What is required:
Transcribe the data verbatim and drop its images.

Given data:
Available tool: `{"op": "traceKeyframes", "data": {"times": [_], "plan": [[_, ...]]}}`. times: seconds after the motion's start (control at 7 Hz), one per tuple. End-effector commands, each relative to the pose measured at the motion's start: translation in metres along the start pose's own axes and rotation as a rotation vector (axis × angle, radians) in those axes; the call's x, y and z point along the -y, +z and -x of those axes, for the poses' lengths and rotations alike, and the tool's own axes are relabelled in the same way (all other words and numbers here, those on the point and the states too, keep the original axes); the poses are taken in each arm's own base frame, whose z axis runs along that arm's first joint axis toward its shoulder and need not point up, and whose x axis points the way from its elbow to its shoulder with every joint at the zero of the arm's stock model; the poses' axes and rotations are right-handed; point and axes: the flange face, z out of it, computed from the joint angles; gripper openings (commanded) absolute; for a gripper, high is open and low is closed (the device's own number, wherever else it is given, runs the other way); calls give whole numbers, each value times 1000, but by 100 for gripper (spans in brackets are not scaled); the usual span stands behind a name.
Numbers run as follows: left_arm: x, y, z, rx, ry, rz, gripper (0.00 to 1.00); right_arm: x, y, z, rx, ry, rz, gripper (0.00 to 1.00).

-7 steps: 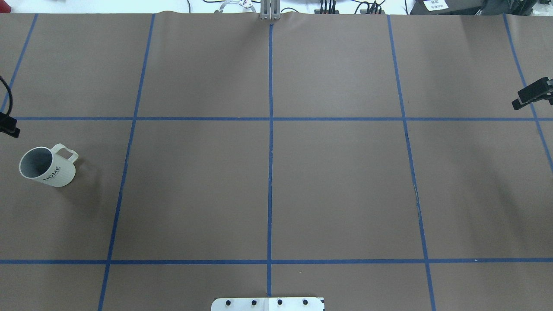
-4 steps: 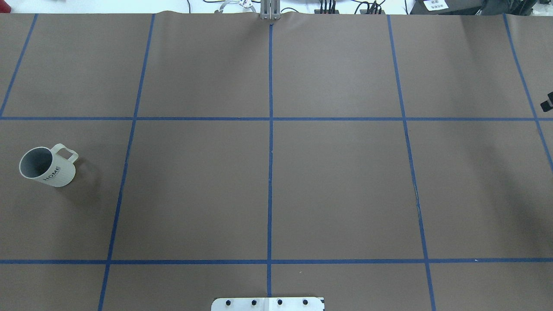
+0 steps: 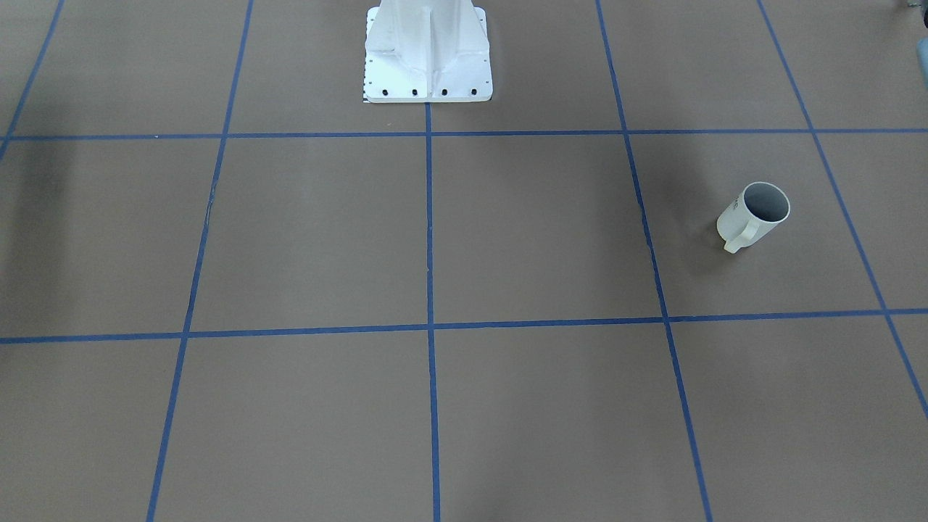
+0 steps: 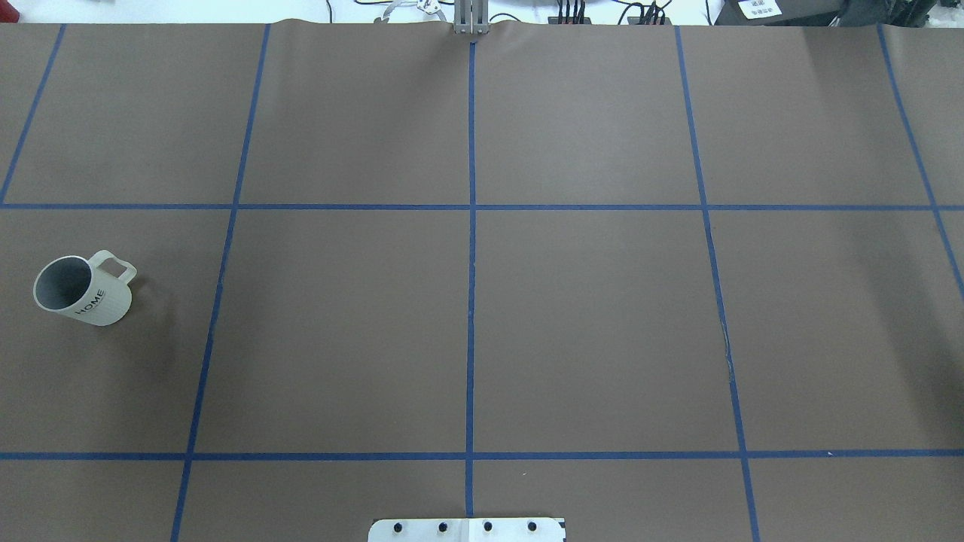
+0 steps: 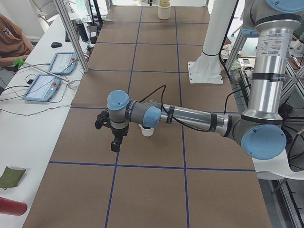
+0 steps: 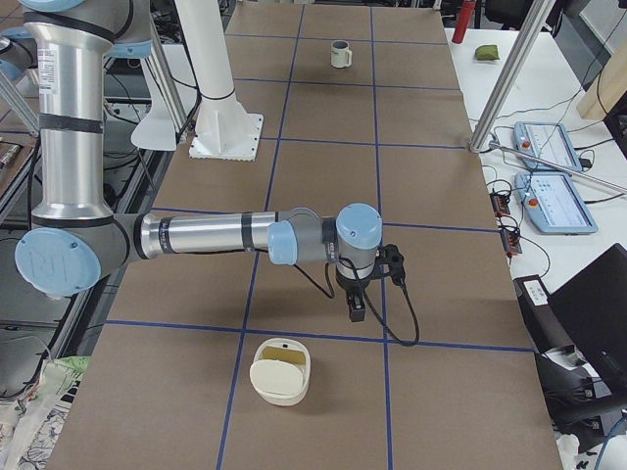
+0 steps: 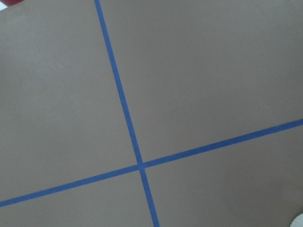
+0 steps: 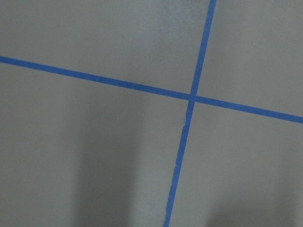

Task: Left arm hands cup to right arm to dump lemon

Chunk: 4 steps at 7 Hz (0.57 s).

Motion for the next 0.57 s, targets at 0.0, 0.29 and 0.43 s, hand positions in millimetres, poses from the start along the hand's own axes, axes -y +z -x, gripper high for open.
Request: {"op": "traceKeyframes", "data": {"times": [0.0, 0.29, 0.43], "plan": [[-12, 7, 19, 17, -45, 23, 100, -16, -5, -16, 5, 4, -10, 100], [-15, -5, 32, 23, -67, 3, 100, -23, -1, -21, 13, 22, -1, 100], [-17, -5, 34, 24, -72, 5, 100, -32, 4, -25, 11, 46, 10, 100]]}}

Exercise response:
Available tool: `{"op": "traceKeyframes", "data": {"times": [_], "plan": [[_, ...]]}}`. times: seconds after the motion's start (control at 7 Hz), one per tuple. End-effector commands, each relative to the pose measured at the motion's start: translation in metres along the start pose's own axes and rotation as a rotation vector (axis × angle, radians) in those axes; the call's x, y and z point along the -y, +z and -x of those axes, for the poses' lengths and rotations alike, and the tool's own axes are relabelled in the same way (all other words and numbers here, those on the point and the states too, keep the original axes); the poses are taken in each arm's own base frame, whose z axis runs along that arm's first joint axis toward its shoulder and need not point up, and whose x axis points the way from its elbow to its shoulder with every joint at the zero of the arm's stock model; the poses' axes and rotations are right-handed; point and axes: the flange face, z out of it, computed from the joint angles; gripper openings (commanded) absolute; for a gripper, high is open and low is closed (the device's own number, wherever else it is given, runs the other way); calls give whole numbers, each value times 1000, but by 100 for gripper (spans in brackets are not scaled); the usual span stands behind a name.
Numbers run as follows: left_arm: x, y, z, rx, ry, rz, gripper (0.00 to 1.00); right_arm: x, y, z, rx, ry, rz, gripper (0.00 to 1.00).

-7 steps: 
-4 steps: 
+0 steps: 
+0 steps: 
+0 steps: 
+0 steps: 
+0 steps: 
+0 steps: 

Task: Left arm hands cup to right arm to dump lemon

Chunk: 4 steps at 7 Hz (0.57 s).

Motion for the next 0.57 s, targets at 0.0, 0.29 and 0.43 s, hand positions in millimetres, poses from the start along the hand's own axes, axes -y +z -x, gripper high for open.
Request: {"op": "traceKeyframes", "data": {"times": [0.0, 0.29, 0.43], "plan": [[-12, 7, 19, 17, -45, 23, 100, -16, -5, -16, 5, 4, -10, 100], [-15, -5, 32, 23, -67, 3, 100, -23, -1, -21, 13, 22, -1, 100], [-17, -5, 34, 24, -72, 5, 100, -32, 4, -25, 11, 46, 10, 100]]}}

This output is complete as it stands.